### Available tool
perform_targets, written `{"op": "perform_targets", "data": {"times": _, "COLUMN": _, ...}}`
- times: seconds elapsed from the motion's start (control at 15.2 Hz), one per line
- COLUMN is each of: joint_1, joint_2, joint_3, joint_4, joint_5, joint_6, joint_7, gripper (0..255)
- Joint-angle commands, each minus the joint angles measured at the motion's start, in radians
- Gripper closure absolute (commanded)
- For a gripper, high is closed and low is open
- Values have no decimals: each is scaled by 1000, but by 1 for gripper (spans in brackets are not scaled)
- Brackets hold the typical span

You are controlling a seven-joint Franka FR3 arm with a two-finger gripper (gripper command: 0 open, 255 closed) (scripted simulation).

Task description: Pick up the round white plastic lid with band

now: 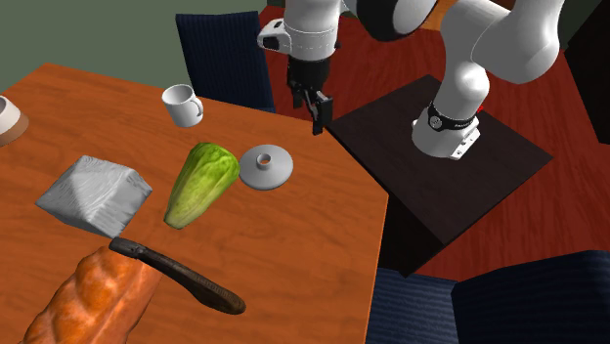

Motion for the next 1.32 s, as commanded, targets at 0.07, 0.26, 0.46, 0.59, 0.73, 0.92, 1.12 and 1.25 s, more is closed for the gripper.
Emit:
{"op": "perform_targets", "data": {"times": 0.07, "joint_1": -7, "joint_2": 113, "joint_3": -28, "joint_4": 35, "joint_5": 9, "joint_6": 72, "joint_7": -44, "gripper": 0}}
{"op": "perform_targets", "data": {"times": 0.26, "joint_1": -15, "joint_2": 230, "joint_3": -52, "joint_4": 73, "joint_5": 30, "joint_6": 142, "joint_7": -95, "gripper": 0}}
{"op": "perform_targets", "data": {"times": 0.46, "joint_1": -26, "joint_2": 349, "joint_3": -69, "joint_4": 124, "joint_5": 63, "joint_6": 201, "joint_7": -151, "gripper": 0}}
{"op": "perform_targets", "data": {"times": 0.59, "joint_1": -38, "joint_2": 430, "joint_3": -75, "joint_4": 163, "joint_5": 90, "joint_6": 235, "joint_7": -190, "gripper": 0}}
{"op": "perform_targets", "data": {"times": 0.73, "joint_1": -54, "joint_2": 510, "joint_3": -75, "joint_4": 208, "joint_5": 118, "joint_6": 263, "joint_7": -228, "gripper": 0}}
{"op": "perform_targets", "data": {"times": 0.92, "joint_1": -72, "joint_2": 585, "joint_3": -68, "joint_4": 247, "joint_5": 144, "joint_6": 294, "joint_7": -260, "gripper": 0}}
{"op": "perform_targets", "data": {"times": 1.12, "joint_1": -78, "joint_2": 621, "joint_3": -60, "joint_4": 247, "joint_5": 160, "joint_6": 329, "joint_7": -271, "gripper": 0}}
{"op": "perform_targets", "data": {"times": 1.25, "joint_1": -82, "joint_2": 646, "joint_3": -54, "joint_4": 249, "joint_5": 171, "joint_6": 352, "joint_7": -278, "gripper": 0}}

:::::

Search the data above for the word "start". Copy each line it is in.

- times: seconds elapsed from the motion's start (control at 15.2 Hz), one per line
- Joint-angle commands, each minus the joint angles measured at the motion's start, in radians

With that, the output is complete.